We're used to inflation and a devaluing currency. If you held $1 that was given to you in 1775, it would be worth 1 cent today. That's because the US government has issued so many new dollars that dollars, like all currencies, have trended toward worthlessness. Although that produces downsides, we're used to it.


In a bitcoin-priced economy, you would get an annual pay cut instead of a pay raise. Your rent would decline. Valued in bitcoins, your house would technically lose value.


Confused?


Then imagine this: your house was worth 100 BTC in 2025 but in 2035 it's worth only 50 BTC. Nominally, your house has declined in value.


However, in real terms, it may have doubled.


Why?


Because perhaps in 2035, 50 BTC is worth 4 times more on the world currency markets than 100 BTC was worth in 2025. Weird, right? 


However, that's exactly how a country that priced everything in bitcoin would work.


Every year, a bitcoin-denominated economy would give workers an annual salary cut, not a raise. 


Once again, the nominal salary cut would actually be a raise in real terms.


The only analogy is the tech industry where Moore's Law has made faster, better products cheaper with time.



5. Will bitcoin be a reserve currency?

In this century, Bitcoin will be a reserve currency for some countries.


Currently, most countries hold reserves of USD and gold.


Many countries also hold the EU's Euro, Japan's Yen, China's renminbi, and Switzerland's Francs.


Sovereign wealth funds (SWF) not only hold gold and currencies but often hold commodities such as petroleum.  


Many countries will realize that they ought to add bitcoin to the list of their holdings since it will have proven that it's a better store of value than gold, currencies, and commodities.


Of course, they won't hold a large percentage of their reserves and SWFs in bitcoin. Perhaps 1% of their portfolio would be bitcoin.


Although that's a small bet in percentage terms, it would mean billions of dollars of new demand would flood the BTC market which has, effectively, a fixed supply. That would raise BTC's price, which would then make more countries consider holding some of their reserves in bitcoin (or upping their percentages).  


6. Will Bitcoin change its default unit of account?

Bitcoin needs to change its default monetary unit to Satoshis or Bits if it wants to enter the mainstream. One bitcoin is composed of 1 million Satoshis. Just like one dollar is made up of 100 cents. 


As bitcoins become more valuable, satoshis should become the default unit.


Right now, bitcoin is at an annoying halfway point. 


For example, today, a cup of coffee costs about 0.0005 bitcoin. That just sounds weird.

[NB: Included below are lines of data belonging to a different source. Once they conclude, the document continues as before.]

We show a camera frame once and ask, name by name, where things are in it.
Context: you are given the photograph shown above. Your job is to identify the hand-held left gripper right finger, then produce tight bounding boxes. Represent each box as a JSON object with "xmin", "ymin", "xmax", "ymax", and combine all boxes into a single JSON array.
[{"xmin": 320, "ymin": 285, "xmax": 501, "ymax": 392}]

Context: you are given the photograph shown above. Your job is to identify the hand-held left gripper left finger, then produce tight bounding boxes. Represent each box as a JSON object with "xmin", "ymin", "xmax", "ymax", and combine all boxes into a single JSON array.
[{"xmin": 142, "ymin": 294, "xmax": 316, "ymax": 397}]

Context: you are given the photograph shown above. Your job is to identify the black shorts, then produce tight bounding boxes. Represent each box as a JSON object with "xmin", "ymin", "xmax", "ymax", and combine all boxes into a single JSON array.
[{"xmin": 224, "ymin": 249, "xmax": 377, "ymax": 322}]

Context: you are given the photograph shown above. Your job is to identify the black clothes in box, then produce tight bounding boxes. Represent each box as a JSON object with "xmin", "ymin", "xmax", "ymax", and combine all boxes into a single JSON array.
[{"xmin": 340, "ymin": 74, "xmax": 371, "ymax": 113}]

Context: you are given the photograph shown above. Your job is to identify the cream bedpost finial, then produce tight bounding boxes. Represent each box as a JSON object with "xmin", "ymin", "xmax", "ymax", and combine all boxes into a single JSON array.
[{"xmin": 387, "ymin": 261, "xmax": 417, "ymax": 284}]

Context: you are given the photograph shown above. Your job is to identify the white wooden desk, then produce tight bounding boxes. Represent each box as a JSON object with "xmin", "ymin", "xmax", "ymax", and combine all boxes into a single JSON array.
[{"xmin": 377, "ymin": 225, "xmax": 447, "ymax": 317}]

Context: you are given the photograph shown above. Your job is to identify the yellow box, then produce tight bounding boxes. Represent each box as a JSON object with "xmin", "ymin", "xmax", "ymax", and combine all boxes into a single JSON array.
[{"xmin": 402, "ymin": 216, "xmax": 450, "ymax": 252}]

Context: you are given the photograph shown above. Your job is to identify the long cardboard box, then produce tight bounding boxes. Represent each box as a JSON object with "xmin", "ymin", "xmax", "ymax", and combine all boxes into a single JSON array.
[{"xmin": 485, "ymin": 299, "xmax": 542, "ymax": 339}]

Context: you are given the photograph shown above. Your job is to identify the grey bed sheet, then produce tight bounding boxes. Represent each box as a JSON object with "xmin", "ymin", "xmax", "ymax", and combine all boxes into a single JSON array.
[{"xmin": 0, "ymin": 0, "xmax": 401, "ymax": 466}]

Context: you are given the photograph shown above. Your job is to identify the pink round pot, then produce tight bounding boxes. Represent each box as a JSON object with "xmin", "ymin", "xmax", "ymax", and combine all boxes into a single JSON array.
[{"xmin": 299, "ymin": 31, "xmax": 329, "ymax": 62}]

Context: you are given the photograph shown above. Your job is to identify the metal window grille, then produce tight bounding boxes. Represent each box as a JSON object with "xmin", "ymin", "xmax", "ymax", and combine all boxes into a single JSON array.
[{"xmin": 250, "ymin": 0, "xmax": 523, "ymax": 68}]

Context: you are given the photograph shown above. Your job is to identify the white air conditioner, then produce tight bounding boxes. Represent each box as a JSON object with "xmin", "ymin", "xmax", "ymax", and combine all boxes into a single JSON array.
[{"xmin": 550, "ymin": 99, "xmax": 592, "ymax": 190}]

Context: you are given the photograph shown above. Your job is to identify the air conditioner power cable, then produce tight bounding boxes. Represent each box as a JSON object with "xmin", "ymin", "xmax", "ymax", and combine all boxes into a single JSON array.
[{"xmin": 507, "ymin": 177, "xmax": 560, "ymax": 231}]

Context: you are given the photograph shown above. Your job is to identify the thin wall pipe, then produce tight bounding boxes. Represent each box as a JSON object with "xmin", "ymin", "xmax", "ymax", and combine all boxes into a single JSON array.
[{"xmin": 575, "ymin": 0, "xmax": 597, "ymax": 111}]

But so does 50,000 satoshis (which has the same value as 0.0005 bitcoin). 


If bitcoin becomes 10 times more valuable, then that cup of coffee will be 5,000 satoshis, which is a number that feels like some world currencies. 


Ideally, bitcoin would become 100 times more valuable, so that coffee is only 500 satoshis. 


However, until then, bitcoin is in an awkward state: 1 bitcoin is too valuable and 1 satoshi is too worthless.


When bitcoin first came out, bitcoins were worth much less than $1. Indeed, 10,000 bitcoins bought a couple of medium pizzas.


https://www.youtube.com/watch?v=LjNMgeqUgks


Today, 10,000 bitcoins will buy you a $100 million home!


7. What is Bitcoin's fate?

Gary Arndt's prediction that bitcoin will never be a currency will probably be correct, especially if you're wondering if a major country will make bitcoin their primary currency. At best, a small country might do that.


However, that doesn't mean that bitcoin will be a failure or a useless experiment. 


For hundreds of years, no economy has used gold as their medium of exchange, but that doesn't make it worthless.


I expect that in the 2020s, more hedge funds will buy a tiny bit of bitcoin as a hedge. Similarly, a handful of countries may put 1% of their reserves into bitcoin. Although these are small steps, because bitcoin's supply is effectively fixed, such relatively small actions can cause a price surge.